▶ **INSTRUCTIONS TO FOLLOW**
With the images set aside, retype every record below character for character.

▶ **RECORDS**
====================
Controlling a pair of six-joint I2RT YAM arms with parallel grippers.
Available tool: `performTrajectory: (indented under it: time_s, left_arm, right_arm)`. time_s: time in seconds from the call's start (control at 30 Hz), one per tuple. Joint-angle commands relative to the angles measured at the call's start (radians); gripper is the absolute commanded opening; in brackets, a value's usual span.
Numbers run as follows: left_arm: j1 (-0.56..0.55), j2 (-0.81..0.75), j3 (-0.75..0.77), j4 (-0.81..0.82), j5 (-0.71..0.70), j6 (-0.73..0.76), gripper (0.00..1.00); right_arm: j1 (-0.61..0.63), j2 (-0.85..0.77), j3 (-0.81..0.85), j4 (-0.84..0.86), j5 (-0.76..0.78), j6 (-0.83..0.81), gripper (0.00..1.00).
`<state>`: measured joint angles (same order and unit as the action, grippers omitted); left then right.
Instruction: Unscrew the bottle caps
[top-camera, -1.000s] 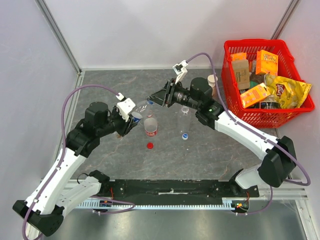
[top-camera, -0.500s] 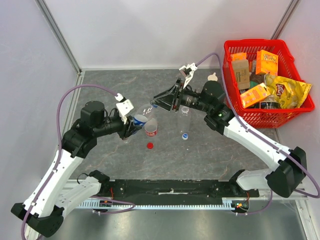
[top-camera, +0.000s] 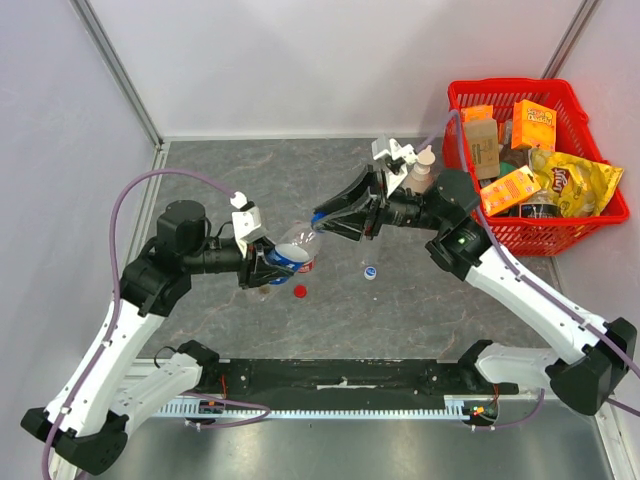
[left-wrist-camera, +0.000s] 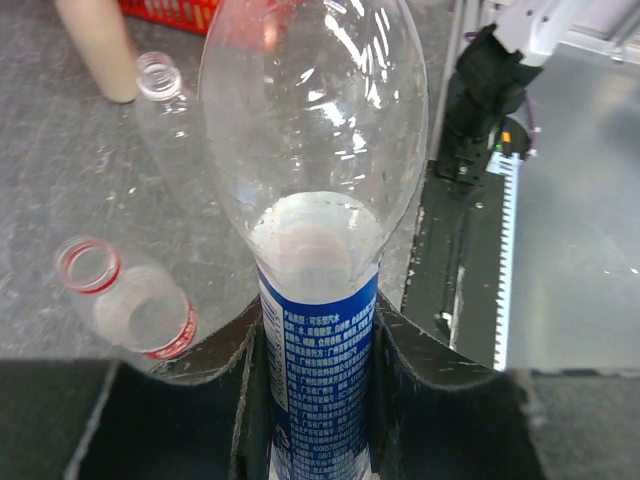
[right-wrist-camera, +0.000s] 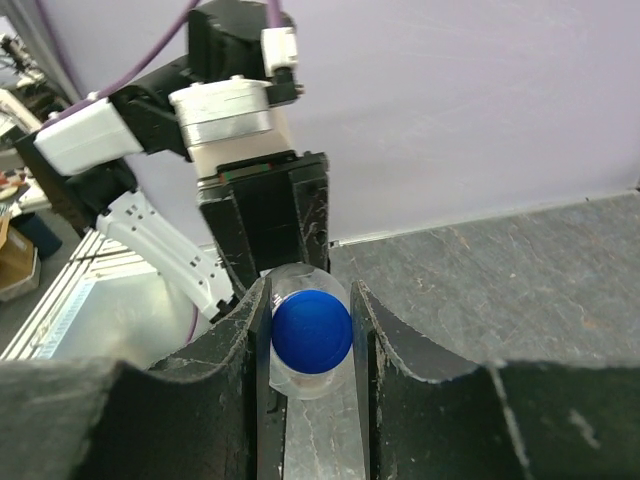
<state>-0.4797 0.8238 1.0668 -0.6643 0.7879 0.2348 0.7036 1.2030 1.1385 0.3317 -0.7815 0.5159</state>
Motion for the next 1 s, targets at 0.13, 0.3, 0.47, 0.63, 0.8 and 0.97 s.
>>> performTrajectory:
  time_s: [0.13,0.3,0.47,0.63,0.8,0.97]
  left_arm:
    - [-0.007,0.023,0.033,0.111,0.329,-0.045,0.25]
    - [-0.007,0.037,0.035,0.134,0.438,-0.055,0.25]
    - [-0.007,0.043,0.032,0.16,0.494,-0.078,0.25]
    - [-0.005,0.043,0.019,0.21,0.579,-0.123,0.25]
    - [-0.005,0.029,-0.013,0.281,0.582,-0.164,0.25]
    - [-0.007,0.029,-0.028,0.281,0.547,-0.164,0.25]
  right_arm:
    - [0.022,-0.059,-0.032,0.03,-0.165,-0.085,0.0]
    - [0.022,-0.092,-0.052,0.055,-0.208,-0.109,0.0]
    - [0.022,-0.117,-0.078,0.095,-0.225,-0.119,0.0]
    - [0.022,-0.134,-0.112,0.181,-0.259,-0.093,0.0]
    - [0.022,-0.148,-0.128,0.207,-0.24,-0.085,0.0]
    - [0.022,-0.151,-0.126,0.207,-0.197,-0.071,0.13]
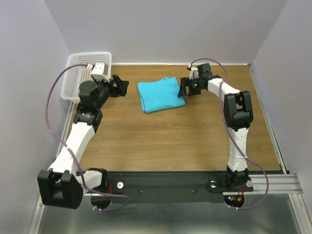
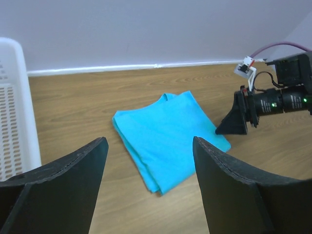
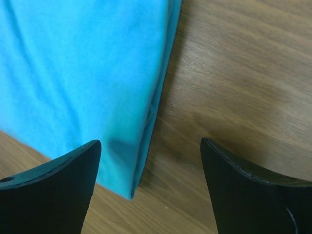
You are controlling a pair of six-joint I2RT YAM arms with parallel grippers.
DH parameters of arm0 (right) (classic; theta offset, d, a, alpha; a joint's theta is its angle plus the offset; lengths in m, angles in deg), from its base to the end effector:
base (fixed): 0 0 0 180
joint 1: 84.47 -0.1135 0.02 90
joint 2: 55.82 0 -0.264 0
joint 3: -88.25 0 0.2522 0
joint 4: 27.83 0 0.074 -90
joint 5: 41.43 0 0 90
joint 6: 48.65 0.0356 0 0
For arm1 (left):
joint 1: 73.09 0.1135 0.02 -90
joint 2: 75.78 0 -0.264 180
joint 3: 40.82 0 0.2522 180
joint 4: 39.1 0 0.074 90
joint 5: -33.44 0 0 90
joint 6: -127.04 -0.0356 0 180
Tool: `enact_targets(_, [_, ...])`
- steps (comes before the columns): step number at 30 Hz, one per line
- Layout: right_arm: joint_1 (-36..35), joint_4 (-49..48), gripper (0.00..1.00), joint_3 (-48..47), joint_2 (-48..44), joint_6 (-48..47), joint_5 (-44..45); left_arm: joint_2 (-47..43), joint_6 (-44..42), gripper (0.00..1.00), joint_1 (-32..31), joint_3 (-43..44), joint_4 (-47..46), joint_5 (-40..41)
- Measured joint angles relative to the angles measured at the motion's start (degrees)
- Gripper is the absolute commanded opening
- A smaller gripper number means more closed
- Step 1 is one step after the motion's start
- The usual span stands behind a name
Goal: Fold and stack the t-shirts
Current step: Fold the tshirt, then neatly place the folded tshirt to the corner
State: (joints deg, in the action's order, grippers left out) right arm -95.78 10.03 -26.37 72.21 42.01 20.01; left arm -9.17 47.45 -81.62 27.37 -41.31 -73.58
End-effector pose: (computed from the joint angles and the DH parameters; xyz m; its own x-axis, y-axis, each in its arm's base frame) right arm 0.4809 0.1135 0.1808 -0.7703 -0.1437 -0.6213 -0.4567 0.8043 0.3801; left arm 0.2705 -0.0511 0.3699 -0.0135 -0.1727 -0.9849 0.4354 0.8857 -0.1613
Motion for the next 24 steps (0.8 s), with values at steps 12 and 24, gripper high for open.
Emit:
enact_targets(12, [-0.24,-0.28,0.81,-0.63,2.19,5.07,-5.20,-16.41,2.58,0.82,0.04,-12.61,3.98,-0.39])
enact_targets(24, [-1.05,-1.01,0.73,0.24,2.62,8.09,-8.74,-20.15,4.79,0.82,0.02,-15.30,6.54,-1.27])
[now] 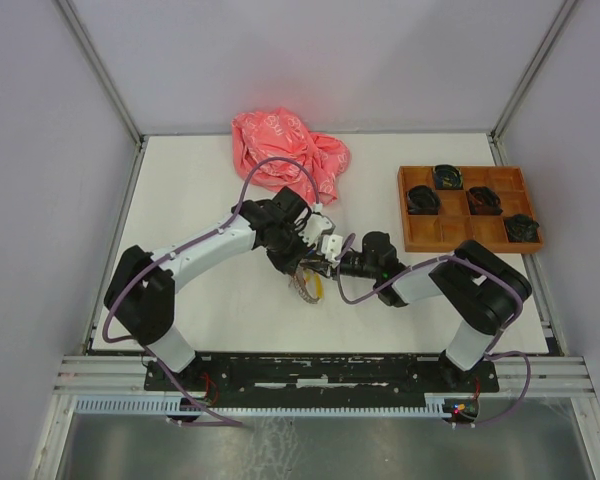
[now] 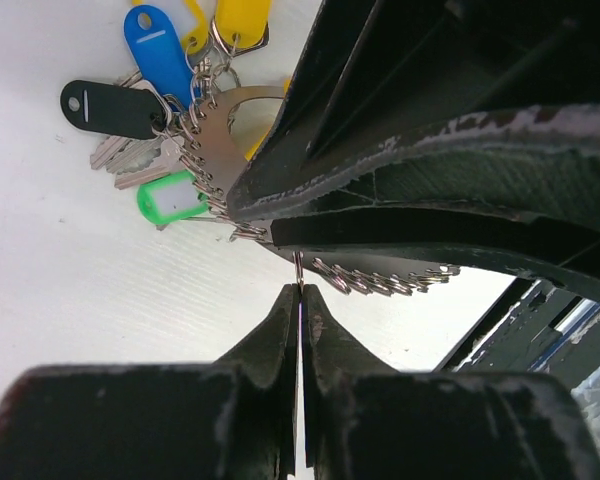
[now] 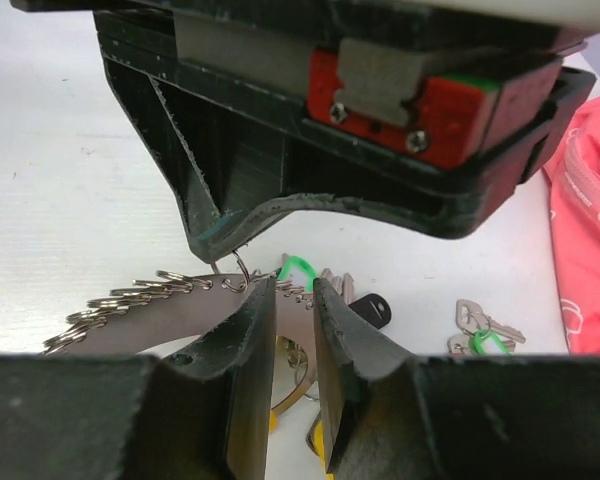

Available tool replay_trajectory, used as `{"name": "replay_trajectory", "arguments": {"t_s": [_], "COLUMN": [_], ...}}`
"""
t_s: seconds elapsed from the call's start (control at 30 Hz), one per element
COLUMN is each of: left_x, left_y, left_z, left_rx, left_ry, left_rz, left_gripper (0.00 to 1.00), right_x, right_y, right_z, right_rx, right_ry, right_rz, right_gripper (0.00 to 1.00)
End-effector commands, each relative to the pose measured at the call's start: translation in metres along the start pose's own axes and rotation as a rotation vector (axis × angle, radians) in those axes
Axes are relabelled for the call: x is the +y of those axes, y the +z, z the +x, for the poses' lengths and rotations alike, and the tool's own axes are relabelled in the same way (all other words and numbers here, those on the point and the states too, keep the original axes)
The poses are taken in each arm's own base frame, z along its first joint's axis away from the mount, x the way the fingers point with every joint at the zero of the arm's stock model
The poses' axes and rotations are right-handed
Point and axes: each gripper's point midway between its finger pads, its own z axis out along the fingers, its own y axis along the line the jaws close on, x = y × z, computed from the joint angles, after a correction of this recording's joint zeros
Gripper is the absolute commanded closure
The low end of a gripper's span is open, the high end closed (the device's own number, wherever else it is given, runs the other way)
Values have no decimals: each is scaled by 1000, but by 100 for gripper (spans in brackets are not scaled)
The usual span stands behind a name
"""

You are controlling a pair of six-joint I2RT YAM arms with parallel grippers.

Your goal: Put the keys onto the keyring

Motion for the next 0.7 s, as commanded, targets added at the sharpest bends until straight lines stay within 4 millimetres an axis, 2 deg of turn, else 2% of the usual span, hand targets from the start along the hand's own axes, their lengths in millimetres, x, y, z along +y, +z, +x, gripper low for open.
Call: {"name": "replay_trajectory", "arguments": {"t_s": [0.0,0.2,0.37,0.67], "left_x": [-3,-1,2,1], "left_y": [-10,-9,-7,-6], "left_z": [-23,-25,-21,-24], "left_rx": [-57,-53,-28,-29], "left_ry": [23,16,-2,-13], "left_rz": [12,3,-11,-5], "left_gripper": [97,97,97,97], "right_x": [-8,5,0,7], "right_y": [6,8,-3,0], "right_z": [-17,-14,-1,-14], "right_rx": [-66,-62,-20,-46], "right_ry": [-34,-11,-32,-26], "right_rz": [20,-40,39,-10], "right_gripper": [71,71,71,70]}}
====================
▶ **SOLUTION FOR THIS TASK**
Controlling a pair of six-joint I2RT YAM arms with parallel grippers.
Available tool: `performTrajectory: (indented under it: time_s, left_arm, right_arm)`. time_s: time in seconds from the call's start (control at 30 Hz), one per tuple. Joint-angle commands relative to the angles measured at the call's start (radians); gripper is the absolute commanded opening; in brackets, a value's usual span.
Numbers run as follows: left_arm: j1 (-0.56..0.55), j2 (-0.81..0.75), j3 (-0.75..0.77), j4 (-0.81..0.82), j5 (-0.71..0.70), j6 (-0.73..0.76), gripper (0.00..1.00); right_arm: j1 (-0.61..0.63), j2 (-0.85..0.77), j3 (-0.81..0.85), j4 (-0.84..0.86), j5 (-0.76..0.78), j6 (-0.83..0.81), gripper (0.00..1.00).
`<state>`: measured joint angles (same order and unit as the action, grippers omitted); left then right.
Instruction: Unscrew the bottle caps
[top-camera, -1.000s] 
[top-camera, -0.500s] 
[top-camera, +0.000s] 
[left-wrist-camera, +0.000s] 
[right-wrist-camera, +0.000s] 
<state>-0.4797 0.8238 1.0668 -0.6643 0.7879 0.2348 0.7036 1.2030 1.1385 0.3317 -0.7815 0.5159</state>
Motion for the next 1 s, targets at 0.13, 0.3, 0.47, 0.63, 0.8 and 0.97 s.
>>> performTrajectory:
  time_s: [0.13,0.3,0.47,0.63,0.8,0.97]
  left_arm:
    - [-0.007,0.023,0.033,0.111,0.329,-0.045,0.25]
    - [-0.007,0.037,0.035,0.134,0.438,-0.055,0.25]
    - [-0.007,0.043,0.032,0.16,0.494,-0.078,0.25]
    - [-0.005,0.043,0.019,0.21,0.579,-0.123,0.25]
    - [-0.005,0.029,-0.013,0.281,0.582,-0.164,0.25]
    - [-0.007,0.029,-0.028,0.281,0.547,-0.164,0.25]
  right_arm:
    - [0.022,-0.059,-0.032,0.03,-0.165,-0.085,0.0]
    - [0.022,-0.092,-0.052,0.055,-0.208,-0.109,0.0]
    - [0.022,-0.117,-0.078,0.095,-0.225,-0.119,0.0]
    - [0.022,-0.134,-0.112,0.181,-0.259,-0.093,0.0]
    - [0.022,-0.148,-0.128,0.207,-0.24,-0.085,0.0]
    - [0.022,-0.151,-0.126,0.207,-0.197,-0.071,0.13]
You are controlling a pair of six-joint I2RT YAM arms with parallel grippers.
DH parameters of arm0 (right) (classic; theta offset, d, a, alpha; a joint's theta is its angle plus the offset; lengths in m, angles in deg), from its base to the end effector:
base (fixed): 0 0 0 180
joint 1: 84.47 -0.1135 0.02 90
joint 2: 55.82 0 -0.264 0
joint 3: -88.25 0 0.2522 0
joint 4: 27.83 0 0.074 -90
joint 5: 41.43 0 0 90
joint 6: 48.65 0.0356 0 0
For arm1 (left):
joint 1: 73.09 0.1135 0.02 -90
joint 2: 75.78 0 -0.264 180
joint 3: 40.82 0 0.2522 180
joint 4: 39.1 0 0.074 90
joint 5: -33.44 0 0 90
joint 6: -127.04 -0.0356 0 180
Tool: `enact_targets(_, [_, ...])`
- steps (comes before the columns): step number at 30 Hz, one per line
- Layout: right_arm: joint_1 (-36..35), joint_4 (-49..48), gripper (0.00..1.00), joint_3 (-48..47), joint_2 (-48..44), joint_6 (-48..47), joint_5 (-44..45); left_arm: joint_2 (-47..43), joint_6 (-44..42), gripper (0.00..1.00), joint_1 (-32..31), joint_3 (-43..44), joint_4 (-47..46), joint_5 (-40..41)
- Measured joint angles relative to the angles measured at the motion's start (degrees)
- Gripper is the absolute commanded opening
- A smaller gripper number means more closed
- Step 1 is one step after the motion's start
- The usual span stands behind a name
Goal: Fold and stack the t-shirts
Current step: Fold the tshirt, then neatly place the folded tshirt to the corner
State: (joints deg, in the action's order, grippers left out) right arm -95.78 10.03 -26.37 72.21 42.01 20.01; left arm -9.17 47.45 -81.62 27.37 -41.31 -73.58
End-effector pose: (computed from the joint angles and the DH parameters; xyz m; its own x-axis, y-axis, each in its arm's base frame) right arm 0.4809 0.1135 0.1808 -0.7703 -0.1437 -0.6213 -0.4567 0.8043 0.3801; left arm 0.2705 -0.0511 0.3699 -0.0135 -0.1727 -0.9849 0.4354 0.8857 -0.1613
Motion for the next 24 steps (0.8 s), with values at steps 12 and 24, gripper high for open.
Emit:
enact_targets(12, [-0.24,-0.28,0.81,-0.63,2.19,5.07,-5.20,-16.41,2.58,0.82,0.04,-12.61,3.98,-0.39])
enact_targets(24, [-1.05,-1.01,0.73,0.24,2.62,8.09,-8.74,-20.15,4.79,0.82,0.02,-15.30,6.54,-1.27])
[now] 
[now] 
[now] 

Available tool replay_trajectory, used as `{"name": "replay_trajectory", "arguments": {"t_s": [_], "COLUMN": [_], ...}}`
"""
t_s: seconds elapsed from the call's start (control at 30 Hz), one per element
COLUMN is each of: left_x, left_y, left_z, left_rx, left_ry, left_rz, left_gripper (0.00 to 1.00), right_x, right_y, right_z, right_rx, right_ry, right_rz, right_gripper (0.00 to 1.00)
End-effector commands, each relative to the pose measured at the call's start: translation in metres along the start pose's own axes and rotation as a rotation vector (axis × angle, radians) in those axes
Axes are relabelled for the call: x is the +y of those axes, y the +z, z the +x, for the poses' lengths and rotations alike, and the tool's own axes are relabelled in the same way (all other words and numbers here, those on the point and the states too, keep the original axes)
The poses are taken in each arm's own base frame, z along its first joint's axis away from the mount, x the way the fingers point with every joint at the zero of the arm's stock model
The poses' axes and rotations are right-handed
Point and axes: each gripper's point midway between its finger pads, its own z axis out along the fingers, its own y axis along the line the jaws close on, x = y × z, computed from the joint angles, after a correction of this recording's joint zeros
Gripper is the absolute commanded closure
The low end of a gripper's span is open, the high end closed (the device's own number, wherever else it is given, runs the other way)
Values have no decimals: each is scaled by 1000, but by 100 for gripper (spans in brackets are not scaled)
The usual span stands behind a name
"""

You are controlling a pair of six-joint I2RT YAM arms with parallel grippers.

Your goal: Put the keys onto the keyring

Motion for the next 0.7 s, as commanded, targets added at the sharpest bends until straight lines stay within 4 millimetres an axis, 2 deg of turn, else 2% of the usual span, hand targets from the start along the hand's own axes, their lengths in millimetres, x, y, z along +y, +z, +x, gripper low for open.
Call: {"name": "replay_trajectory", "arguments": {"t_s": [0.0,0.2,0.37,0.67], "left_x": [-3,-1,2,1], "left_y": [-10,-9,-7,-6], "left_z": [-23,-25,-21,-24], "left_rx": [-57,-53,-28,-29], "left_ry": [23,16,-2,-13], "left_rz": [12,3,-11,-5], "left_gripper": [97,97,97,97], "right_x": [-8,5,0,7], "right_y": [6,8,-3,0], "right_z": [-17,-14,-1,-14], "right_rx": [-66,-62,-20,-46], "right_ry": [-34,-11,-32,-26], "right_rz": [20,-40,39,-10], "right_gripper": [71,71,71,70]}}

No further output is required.